Exercise objective :: In this exercise, reproduce the whole listing exactly.

****************************************

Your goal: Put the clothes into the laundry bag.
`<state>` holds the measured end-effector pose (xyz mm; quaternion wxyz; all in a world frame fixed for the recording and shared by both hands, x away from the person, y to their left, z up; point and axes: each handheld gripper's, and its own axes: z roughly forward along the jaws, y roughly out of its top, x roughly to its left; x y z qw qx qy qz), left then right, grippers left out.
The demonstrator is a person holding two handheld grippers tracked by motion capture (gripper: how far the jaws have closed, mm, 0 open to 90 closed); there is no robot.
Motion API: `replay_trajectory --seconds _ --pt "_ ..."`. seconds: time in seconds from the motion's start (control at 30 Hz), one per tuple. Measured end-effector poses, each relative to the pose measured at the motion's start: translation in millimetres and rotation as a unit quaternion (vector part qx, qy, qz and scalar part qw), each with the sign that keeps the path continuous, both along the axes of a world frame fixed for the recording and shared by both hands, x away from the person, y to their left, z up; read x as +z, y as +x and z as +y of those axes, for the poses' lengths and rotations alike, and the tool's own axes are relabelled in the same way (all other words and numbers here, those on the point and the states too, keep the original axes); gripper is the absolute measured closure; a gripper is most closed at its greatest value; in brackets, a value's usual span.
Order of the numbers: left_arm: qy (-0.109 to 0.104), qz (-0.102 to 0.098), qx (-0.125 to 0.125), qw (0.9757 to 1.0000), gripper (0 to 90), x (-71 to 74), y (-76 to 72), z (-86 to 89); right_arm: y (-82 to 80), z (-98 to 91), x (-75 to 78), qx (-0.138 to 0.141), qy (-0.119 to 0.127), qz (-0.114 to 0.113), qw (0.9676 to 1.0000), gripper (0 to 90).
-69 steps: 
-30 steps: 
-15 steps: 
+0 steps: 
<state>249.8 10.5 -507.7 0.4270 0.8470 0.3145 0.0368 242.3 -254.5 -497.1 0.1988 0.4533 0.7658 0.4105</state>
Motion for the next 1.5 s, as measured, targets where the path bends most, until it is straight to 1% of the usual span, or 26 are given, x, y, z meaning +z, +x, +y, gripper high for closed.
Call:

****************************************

Solution to the problem ::
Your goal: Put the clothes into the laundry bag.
`<state>` holds the measured end-effector pose (xyz mm; quaternion wxyz; all in a world frame fixed for the recording and shared by both hands, x away from the person, y to their left, z up; point and axes: each handheld gripper's, and its own axes: z roughly forward along the jaws, y roughly out of its top, x roughly to its left; x y z qw qx qy qz), left then right, grippers left out.
The demonstrator is a person holding two handheld grippers tracked by motion capture (gripper: how far the jaws have closed, mm, 0 open to 90 closed); there is no robot.
Motion API: `replay_trajectory --seconds _ --pt "_ ..."`. seconds: time in seconds from the motion's start (control at 30 Hz), one per tuple. Measured end-effector poses, each relative to the pose measured at the motion's start: translation in millimetres and rotation as a unit quaternion (vector part qx, qy, qz and scalar part qw), each with the sign that keeps the path continuous, both along the axes of a world frame fixed for the recording and shared by both hands, x away from the person, y to their left, z up; read x as +z, y as +x and z as +y of those axes, for the poses' lengths and rotations alike, and the tool's own axes are relabelled in the same way (all other words and numbers here, those on the point and the states too, keep the original axes); gripper is the absolute measured closure; a gripper is most closed at its greatest value; in brackets, a value's usual span.
Order of the numbers: left_arm: qy (-0.109 to 0.104), qz (-0.102 to 0.098), qx (-0.125 to 0.125), qw (0.9757 to 1.0000), gripper (0 to 90), x (-71 to 74), y (-76 to 72), z (-86 to 89); right_arm: y (-82 to 80), z (-98 to 91), x (-75 to 78), qx (-0.138 to 0.141), qy (-0.119 to 0.127), qz (-0.114 to 0.113), qw (0.9676 to 1.0000), gripper (0 to 90).
-69 steps: 
-30 steps: 
-15 steps: 
+0 steps: 
<state>249.8 10.5 -507.7 0.4270 0.8470 0.3145 0.0368 242.3 -254.5 -497.1 0.1988 0.4533 0.7658 0.4105</state>
Motion for the next 1.5 s, as measured, targets where the path bends most, until it is straight to 1% of the usual span, or 26 are given, x, y, z meaning +z, +x, +y, gripper high for closed.
Call:

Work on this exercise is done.